The historic model was then used to predict the relative habitat suitability for JTM for each year between 2010 and 2018 across the study region using the climatic and night light variables for each year (with the exceptions of 2010 and 2011, which used the night light data from 2012). We extracted habitat suitability from HSMs at the coordinates of each occurrence of JTM from each data source across the study region for the years 2016–2018. The years 2016 – 2018 were selected as these had relatively large sample sizes for all data sources. In order to test if different data sources recorded JTM in areas of differing habitat suitability across the study region, a linear model was constructed with predicted habitat suitability at each occurrence of JTM as the response variable and the source of the occurrence data as a predictor variable.

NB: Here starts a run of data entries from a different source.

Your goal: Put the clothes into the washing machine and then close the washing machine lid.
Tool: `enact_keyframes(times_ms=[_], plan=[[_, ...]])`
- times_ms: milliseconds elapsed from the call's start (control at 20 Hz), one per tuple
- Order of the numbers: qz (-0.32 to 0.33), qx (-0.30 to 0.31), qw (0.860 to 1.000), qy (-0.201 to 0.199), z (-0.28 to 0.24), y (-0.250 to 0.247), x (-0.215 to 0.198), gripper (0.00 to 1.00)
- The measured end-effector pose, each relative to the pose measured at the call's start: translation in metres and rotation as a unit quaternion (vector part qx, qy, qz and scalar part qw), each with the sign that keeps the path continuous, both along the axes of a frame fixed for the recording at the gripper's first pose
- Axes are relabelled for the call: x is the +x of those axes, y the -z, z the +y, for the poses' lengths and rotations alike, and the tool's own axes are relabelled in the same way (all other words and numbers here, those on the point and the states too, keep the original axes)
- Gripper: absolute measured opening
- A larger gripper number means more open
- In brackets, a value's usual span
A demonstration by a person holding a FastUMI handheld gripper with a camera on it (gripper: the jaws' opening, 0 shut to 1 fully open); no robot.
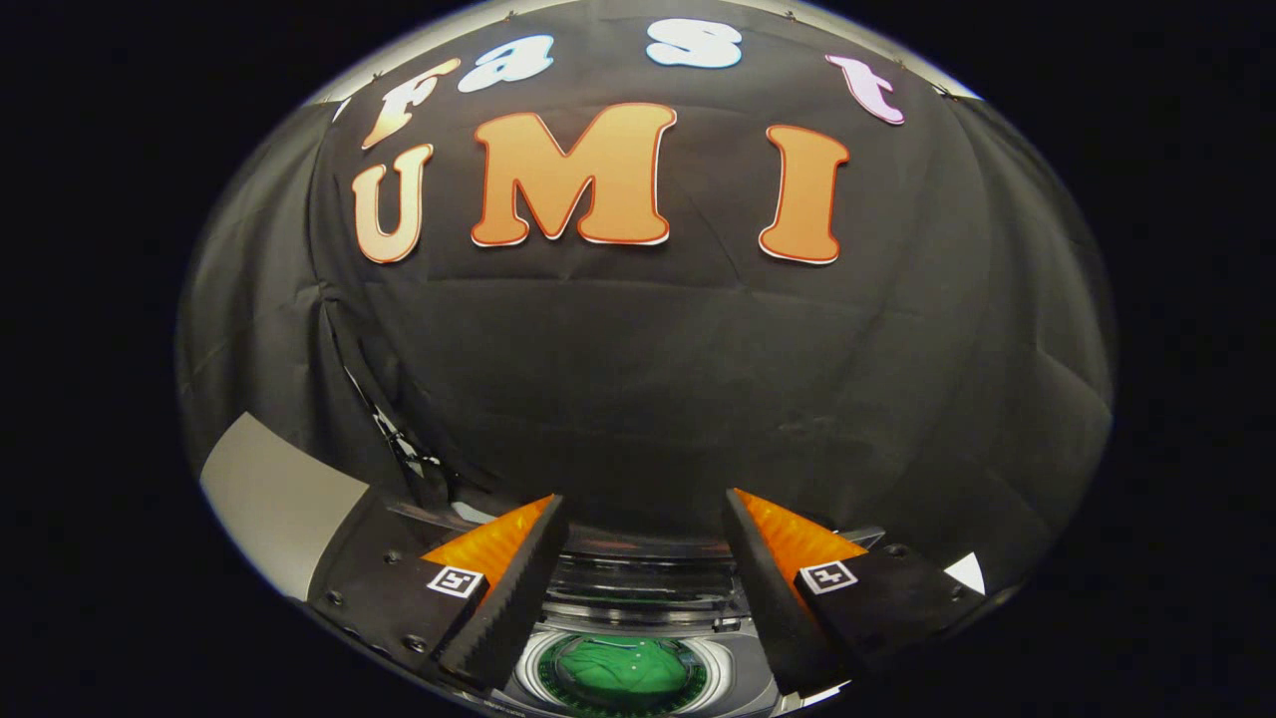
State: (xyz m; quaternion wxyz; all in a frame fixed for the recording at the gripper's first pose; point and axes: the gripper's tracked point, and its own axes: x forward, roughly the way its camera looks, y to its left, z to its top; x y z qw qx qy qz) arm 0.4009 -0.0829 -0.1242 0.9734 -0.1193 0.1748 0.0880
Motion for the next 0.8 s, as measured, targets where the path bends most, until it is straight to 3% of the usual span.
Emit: enact_keyframes(times_ms=[550, 800], plan=[[0.047, -0.003, 0.999, -0.006, 0.014, 0.037, 0.03, 0.99], [0.063, 0.045, 0.997, 0.0, 0.013, 0.041, 0.022, 0.98]])
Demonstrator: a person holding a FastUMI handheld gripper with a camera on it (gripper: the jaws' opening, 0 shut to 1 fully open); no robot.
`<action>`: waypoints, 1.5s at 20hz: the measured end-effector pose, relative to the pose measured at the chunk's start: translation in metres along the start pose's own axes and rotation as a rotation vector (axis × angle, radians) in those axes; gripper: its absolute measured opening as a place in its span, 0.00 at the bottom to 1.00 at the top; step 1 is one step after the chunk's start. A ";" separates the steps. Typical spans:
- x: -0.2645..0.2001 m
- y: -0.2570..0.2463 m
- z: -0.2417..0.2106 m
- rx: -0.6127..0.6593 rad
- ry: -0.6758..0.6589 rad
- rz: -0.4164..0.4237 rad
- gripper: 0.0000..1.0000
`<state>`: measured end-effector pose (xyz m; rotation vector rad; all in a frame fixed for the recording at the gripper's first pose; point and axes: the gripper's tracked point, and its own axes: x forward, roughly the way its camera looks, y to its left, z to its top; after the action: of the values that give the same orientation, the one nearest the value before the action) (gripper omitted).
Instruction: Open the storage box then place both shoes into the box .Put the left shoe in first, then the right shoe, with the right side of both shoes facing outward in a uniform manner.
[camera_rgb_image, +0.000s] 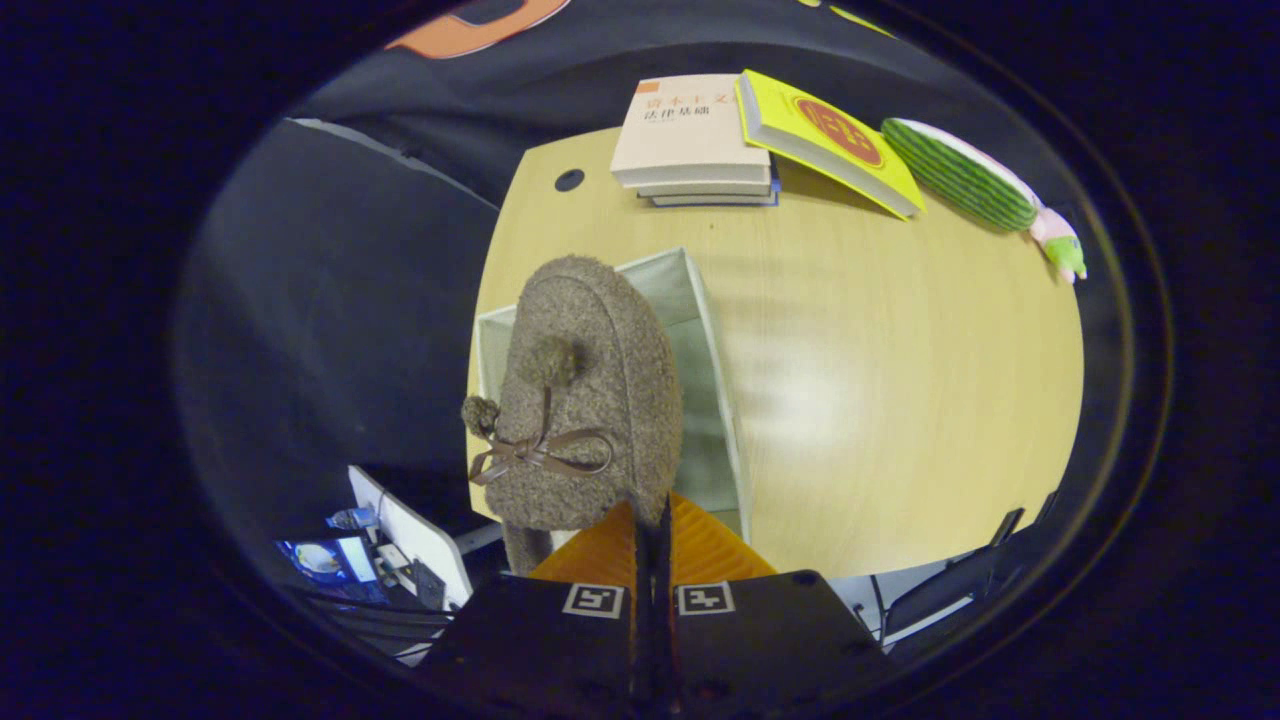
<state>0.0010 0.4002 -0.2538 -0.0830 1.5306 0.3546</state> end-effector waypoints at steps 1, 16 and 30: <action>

Any differences between sources were then investigated via Tukey’s post-hoc test. Predicted habitat suitability data extracted from JTM occurrence locations were log transformed to homogenise the variance and meet assumptions of linearity. Following this, to investigate if any differences were due to urbanisation, a linear model was produced with night light extracted from JTM occurrence locations as the response variable and the source of the occurrence data as the predictor variable. Night light data were square root transformed to meet the assumptions of linearity. Any differences between sources were then investigated via Tukey’s post-hoc test.
Any geographical area with extremes of climate could generate a bias when testing between predicted habitat suitability if one data source happened to be overrepresented in this extreme. For example, if iNaturalist was overrepresented in Italy and Italy was predicted to have a low habitat suitability for JTM (based on data from GBIF) due to extreme temperature, then this could confound a result which suggested that data from iNaturalist were located in areas of significantly lower habitat suitability. Since Italy represented the hottest parts of JTM’s range in the study area, we repeated all the above analyses without Italy included in the models and then compared the output of both Italy-included and Italy-omitted analyses. We did not do this for the coldest part of the range of JTM since the range shift into these colder climates (e.g. the UK) is foundational to our questions.